▶ **Input material**:
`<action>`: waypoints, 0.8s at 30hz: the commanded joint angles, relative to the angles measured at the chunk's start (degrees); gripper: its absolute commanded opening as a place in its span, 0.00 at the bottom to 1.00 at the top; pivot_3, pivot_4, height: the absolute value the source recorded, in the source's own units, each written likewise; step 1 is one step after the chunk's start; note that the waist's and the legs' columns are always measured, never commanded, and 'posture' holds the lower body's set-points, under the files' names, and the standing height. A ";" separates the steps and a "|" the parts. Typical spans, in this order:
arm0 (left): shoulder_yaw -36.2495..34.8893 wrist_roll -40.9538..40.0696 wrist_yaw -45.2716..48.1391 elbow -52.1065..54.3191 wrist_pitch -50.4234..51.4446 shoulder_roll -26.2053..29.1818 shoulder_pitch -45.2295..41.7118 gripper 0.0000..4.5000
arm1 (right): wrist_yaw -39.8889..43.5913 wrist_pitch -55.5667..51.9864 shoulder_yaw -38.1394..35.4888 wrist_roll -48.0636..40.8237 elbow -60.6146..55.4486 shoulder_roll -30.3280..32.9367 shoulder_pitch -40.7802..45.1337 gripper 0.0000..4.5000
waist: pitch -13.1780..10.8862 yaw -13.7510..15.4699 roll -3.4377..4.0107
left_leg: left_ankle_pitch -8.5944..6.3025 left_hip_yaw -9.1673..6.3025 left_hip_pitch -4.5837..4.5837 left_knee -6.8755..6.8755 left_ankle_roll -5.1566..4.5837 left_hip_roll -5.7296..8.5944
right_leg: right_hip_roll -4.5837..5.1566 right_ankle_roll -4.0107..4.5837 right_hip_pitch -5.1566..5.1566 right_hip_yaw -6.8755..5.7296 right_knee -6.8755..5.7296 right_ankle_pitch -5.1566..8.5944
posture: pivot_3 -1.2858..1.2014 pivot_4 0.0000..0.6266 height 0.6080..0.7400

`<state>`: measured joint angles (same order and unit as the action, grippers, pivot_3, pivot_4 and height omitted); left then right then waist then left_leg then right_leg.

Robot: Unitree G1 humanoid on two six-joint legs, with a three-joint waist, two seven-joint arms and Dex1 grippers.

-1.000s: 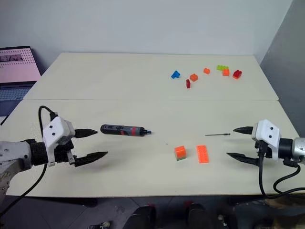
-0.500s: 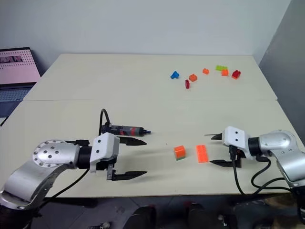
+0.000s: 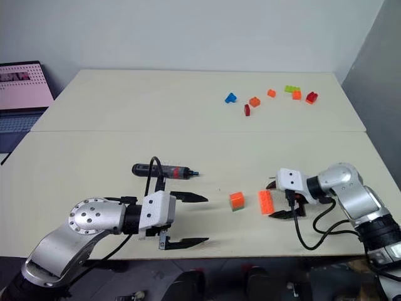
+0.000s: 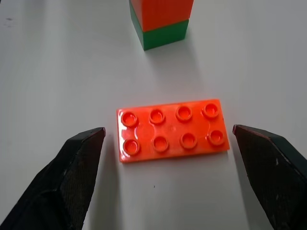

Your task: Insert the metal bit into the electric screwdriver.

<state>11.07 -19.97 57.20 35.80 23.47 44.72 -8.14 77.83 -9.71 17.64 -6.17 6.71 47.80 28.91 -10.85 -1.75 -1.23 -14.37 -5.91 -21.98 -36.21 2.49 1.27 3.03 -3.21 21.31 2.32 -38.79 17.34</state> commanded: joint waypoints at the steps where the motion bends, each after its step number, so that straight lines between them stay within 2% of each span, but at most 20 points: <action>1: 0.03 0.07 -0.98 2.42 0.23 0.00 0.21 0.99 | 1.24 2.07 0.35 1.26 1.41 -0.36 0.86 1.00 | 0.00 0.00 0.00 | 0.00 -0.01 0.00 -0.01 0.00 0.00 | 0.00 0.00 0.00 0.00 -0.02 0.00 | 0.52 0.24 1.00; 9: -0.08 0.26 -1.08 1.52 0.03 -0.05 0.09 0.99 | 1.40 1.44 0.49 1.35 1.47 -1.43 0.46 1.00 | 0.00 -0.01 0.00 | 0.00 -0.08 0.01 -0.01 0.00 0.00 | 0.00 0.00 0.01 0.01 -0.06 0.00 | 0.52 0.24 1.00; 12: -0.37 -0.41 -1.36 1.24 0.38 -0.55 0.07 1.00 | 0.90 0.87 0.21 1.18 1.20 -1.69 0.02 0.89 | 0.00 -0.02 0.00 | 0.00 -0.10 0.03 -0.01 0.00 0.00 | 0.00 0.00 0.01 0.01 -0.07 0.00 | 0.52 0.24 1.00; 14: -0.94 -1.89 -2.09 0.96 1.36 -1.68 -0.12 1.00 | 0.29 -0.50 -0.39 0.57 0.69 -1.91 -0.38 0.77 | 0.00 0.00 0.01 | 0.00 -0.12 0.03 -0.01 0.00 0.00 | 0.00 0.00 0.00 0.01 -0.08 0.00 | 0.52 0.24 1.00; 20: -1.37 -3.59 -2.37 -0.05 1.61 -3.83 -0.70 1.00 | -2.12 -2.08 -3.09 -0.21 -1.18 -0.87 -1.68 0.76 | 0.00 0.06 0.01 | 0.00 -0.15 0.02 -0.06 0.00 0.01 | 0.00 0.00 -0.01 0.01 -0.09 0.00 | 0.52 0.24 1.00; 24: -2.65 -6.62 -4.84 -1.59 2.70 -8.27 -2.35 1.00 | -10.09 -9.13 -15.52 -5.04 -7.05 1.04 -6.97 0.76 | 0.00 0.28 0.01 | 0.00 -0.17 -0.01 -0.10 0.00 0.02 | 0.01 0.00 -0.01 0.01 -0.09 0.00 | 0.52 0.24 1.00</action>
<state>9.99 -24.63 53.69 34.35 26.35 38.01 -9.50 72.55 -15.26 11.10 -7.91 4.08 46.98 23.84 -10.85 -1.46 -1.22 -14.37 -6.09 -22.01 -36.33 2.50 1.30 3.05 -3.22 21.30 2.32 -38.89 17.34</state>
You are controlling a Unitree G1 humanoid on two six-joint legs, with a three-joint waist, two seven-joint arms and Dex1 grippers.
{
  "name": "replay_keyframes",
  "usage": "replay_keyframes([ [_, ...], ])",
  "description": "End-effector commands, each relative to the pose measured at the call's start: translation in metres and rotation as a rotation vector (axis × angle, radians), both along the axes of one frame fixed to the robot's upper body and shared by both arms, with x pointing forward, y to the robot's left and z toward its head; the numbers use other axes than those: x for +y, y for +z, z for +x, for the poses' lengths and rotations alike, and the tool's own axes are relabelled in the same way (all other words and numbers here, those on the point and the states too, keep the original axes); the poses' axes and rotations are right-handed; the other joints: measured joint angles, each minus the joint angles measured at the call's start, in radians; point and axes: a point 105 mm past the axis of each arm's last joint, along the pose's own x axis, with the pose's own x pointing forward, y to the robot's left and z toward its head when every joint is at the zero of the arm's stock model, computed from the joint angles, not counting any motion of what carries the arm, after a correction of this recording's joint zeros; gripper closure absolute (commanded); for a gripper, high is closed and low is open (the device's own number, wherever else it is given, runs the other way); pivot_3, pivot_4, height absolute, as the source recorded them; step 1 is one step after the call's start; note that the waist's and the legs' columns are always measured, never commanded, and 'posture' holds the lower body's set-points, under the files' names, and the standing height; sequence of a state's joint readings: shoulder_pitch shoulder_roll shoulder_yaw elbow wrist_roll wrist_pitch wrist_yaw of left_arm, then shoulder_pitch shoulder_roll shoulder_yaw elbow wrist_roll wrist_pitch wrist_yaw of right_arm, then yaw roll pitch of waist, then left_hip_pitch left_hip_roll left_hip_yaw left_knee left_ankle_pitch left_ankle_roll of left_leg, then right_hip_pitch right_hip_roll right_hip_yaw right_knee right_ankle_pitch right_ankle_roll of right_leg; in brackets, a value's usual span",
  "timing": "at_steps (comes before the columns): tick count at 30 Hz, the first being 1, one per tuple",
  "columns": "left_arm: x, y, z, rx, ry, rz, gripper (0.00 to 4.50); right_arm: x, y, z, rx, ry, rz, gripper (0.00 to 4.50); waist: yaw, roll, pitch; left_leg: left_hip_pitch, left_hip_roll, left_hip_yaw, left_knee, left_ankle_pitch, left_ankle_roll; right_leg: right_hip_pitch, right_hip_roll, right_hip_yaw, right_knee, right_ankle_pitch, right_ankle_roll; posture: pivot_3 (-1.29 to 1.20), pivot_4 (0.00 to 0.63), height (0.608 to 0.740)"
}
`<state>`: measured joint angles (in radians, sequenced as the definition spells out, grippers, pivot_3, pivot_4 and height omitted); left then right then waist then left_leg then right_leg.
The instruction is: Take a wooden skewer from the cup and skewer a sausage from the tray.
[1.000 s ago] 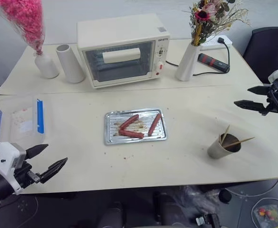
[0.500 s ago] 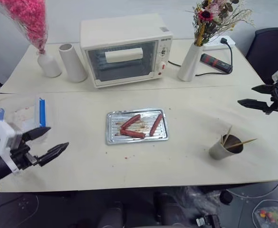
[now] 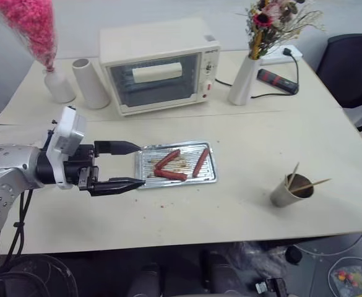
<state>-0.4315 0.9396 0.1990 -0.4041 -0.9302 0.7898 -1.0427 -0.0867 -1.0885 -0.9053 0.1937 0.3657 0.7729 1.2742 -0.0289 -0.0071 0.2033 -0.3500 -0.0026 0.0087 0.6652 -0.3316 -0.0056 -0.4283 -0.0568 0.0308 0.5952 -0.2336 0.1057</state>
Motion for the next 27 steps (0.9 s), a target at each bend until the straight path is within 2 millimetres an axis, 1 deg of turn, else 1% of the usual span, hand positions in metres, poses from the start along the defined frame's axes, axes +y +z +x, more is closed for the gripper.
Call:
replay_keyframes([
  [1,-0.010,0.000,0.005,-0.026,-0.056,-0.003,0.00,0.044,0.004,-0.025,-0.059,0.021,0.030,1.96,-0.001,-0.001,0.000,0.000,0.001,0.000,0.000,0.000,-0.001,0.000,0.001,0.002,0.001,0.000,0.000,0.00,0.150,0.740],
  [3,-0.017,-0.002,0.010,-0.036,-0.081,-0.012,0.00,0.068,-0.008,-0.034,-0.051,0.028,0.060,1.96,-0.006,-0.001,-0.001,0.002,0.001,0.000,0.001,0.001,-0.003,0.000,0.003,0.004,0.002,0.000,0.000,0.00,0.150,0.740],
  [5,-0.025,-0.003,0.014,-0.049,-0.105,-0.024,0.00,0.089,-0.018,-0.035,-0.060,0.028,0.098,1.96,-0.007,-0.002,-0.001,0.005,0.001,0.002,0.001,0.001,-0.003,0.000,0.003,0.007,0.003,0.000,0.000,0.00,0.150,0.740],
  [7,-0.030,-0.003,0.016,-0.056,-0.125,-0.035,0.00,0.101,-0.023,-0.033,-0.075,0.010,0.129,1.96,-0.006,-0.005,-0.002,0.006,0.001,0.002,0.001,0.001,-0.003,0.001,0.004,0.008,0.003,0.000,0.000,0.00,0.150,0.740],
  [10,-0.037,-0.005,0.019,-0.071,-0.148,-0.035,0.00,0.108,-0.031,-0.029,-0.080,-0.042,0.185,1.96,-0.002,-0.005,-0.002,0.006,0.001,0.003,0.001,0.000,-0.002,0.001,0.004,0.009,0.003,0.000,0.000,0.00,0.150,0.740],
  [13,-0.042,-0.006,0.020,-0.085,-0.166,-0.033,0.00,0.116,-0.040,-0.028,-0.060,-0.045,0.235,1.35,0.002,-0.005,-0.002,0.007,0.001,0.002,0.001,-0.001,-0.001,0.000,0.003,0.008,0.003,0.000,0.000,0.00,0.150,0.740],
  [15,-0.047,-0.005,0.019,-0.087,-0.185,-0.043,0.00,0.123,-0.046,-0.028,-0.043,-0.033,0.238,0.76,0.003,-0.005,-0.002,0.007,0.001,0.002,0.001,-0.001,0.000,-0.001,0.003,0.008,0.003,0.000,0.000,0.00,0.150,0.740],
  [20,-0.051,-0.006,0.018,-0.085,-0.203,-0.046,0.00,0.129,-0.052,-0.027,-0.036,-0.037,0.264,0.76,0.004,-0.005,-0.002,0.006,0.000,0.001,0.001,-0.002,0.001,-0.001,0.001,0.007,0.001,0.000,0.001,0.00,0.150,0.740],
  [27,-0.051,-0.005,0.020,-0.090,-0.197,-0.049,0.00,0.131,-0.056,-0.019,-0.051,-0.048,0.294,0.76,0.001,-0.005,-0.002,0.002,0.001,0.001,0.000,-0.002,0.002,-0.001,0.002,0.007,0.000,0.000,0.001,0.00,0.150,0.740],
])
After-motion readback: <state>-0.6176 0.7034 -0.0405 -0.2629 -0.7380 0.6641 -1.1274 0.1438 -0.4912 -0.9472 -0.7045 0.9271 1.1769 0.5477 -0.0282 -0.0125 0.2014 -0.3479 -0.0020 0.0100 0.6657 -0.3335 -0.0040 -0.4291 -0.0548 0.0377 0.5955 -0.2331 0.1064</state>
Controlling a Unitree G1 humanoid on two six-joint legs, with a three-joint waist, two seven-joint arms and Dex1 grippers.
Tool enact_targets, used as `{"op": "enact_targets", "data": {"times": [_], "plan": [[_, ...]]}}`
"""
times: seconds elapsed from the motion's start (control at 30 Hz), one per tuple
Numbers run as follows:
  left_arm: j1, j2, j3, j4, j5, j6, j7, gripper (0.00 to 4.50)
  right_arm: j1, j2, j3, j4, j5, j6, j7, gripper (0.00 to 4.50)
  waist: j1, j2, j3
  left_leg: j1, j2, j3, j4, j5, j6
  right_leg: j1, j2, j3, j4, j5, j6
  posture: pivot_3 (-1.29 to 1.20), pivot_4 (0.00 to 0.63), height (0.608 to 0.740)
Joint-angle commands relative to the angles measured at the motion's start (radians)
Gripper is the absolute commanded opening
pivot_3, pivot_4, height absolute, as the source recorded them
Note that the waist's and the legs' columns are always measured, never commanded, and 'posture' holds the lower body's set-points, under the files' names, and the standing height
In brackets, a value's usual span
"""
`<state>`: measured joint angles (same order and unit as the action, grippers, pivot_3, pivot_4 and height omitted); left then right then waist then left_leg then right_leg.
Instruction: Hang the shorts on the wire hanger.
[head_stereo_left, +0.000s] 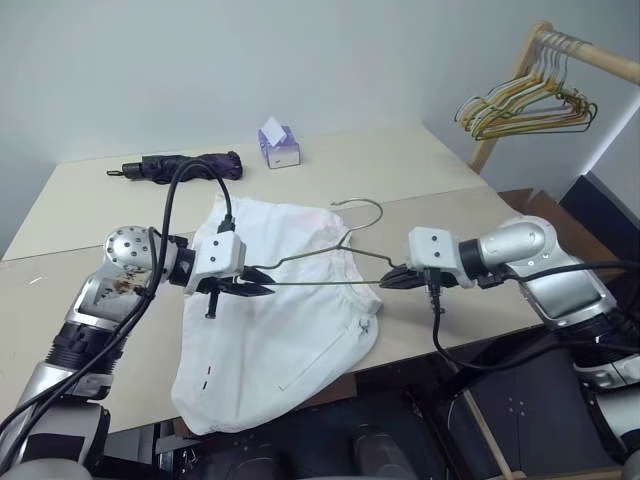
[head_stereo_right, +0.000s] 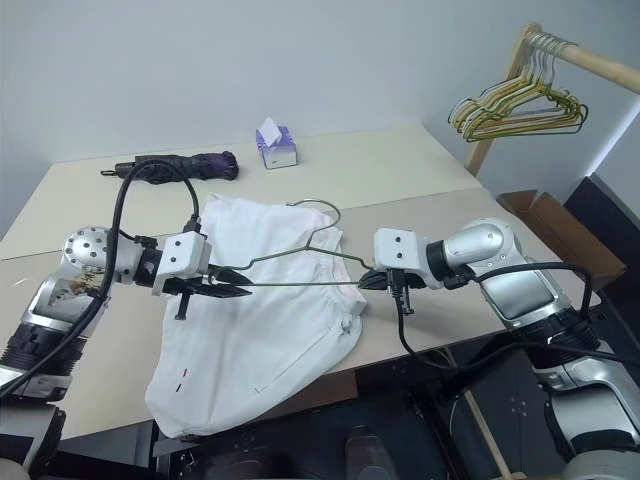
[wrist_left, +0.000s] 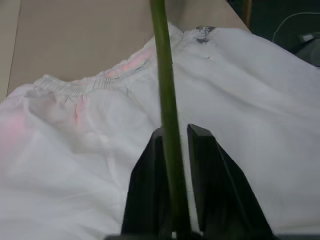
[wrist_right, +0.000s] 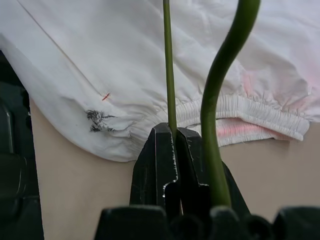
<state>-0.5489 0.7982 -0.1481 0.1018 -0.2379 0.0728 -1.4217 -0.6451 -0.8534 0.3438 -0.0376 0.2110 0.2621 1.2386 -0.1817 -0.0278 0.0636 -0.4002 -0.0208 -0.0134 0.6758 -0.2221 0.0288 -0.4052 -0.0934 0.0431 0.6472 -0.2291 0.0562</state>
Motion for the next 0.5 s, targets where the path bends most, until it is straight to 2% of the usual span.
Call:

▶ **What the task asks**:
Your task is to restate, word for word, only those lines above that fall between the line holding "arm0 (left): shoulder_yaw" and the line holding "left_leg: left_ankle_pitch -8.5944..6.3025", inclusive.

▶ **Solution to this problem**:
arm0 (left): shoulder_yaw -36.2495..34.8893 wrist_roll -40.9538..40.0696 wrist_yaw -45.2716..48.1391 elbow -52.1065..54.3191 wrist_pitch -50.4234..51.4446 shoulder_roll -26.2053..29.1818 shoulder_pitch -45.2295..41.7118 gripper 0.0000..4.5000
arm1 (right): wrist_yaw -39.8889..43.5913 wrist_pitch -55.5667..51.9864 shoulder_yaw -38.1394..35.4888 wrist_roll -48.0636..40.8237 elbow -60.6146..55.4486 shoulder_roll -30.3280..32.9367 shoulder_pitch -40.7802..45.1337 gripper 0.0000..4.5000
waist: pitch -13.1780..10.8862 yaw -13.7510..15.4699 roll -3.4377..4.0107
left_leg: left_ankle_pitch -8.5944..6.3025 left_hip_yaw -9.1673..6.3025 left_hip_pitch -4.5837..4.5837 left_knee -6.8755..6.8755 left_ankle_roll -5.1566..4.5837 left_hip_roll -5.7296..8.5944

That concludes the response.